Les parents manquent véritablement d’informations sur l’énurésie nocturne et le parcours pour en obtenir n’est pas simple. Selon une enquête Sofrès-Ferring réalisée en 1997, 42% des mères reconnaissent qu’elles ne font pas ce qu’il faut pour aider leur enfant et 40% d’entre elles développent un sentiment de culpabilité. Il faut, au contraire, éviter de considérer l’énurésie comme un sujet tabou et en parler ouvertement car le retentissement sur l’enfant est important sur son intégration sociale. Des solutions existent. Il s’agit donc d’inciter les parents à oser consulter et développer le dépistage. Rappelons que les premiers résultats de l’enquête nationale Ferring 2002 montrent que 77% des enfants souhaitent se confier à leur mère et que 84% d’entre eux estiment utile d’en parler à un médecin.

Faire participer l’enfant

Pour qu’un traitement soit efficace, il faut que l’enfant ait une démarche active de « guérison » car sans motivation, le meilleur des traitements court à l’échec. Mais attention !  Cette dernière doit venir de l’enfant, mais aussi des deux parents. La réticence de l’un d’eux peut effectivement suffire à abandonner le suivi et donc les chances de succès. Cela est particulièrement vrai chez les enfants de parents séparés qui peuvent voir le traitement soutenu par l’un et dénigré par l’autre des parents, lors des gardes de week-end ou autres.

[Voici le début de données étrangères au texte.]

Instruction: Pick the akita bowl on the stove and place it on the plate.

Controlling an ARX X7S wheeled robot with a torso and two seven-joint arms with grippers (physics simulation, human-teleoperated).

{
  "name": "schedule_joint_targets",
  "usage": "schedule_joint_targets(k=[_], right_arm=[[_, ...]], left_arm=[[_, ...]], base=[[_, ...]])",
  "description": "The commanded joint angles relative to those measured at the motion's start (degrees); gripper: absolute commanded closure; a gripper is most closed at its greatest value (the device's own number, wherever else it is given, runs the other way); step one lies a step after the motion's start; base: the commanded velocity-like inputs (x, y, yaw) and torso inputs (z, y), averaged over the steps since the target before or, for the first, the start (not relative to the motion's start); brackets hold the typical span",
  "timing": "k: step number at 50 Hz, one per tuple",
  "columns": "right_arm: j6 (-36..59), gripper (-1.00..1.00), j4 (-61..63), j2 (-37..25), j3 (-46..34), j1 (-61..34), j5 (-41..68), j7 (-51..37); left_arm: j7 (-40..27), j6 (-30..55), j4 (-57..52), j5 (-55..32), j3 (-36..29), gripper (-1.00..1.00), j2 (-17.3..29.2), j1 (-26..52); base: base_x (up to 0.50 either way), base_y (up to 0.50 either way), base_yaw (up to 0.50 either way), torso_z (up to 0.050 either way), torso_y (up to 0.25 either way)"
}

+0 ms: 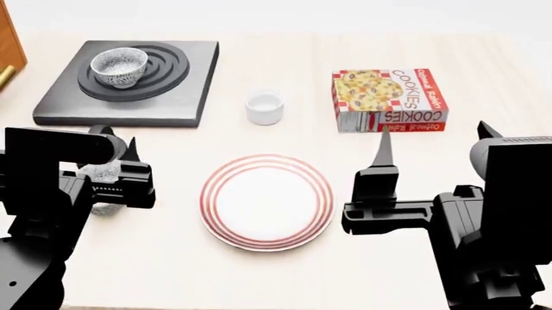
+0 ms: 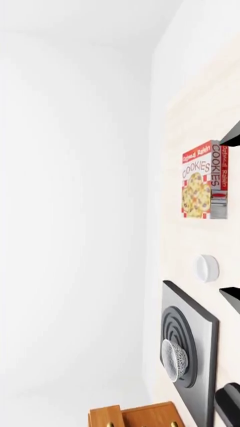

Il est très important de faire participer l’enfant à toutes les étapes de sa prise en charge thérapeutique et bien entendu au choix du médecin : médecin de famille ou spécialiste. L’évaluation de la gêne causée par l’énurésie est effectivement possible grâce à un matériel pédagogique : livres, crayons, etc. car savoir entrer dans ses émotions permet de décider à deux  si « nous » sommes motivés.

Lever sa culpabilité

Lorsque l’enfant apprend que le pipi au lit n’est pas « de sa faute » mais une question de maturité, il participe mieux au traitement. Si le traitement ne marche pas tout de suite, il est crucial de lui faire comprendre que ce n’est pas la faute du médicament mais qu’il était peut-être trop tôt. En matière d’énurésie, il faut parfois « savoir reculer pour mieux sauter » et reprendre le traitement un ou deux ans plus tard.

Enfin, les mamans doivent aussi prendre conscience que l’énurésie n’est pas un acte volontaire et que toute punition aurait pour conséquence de culpabiliser injustement leur enfant.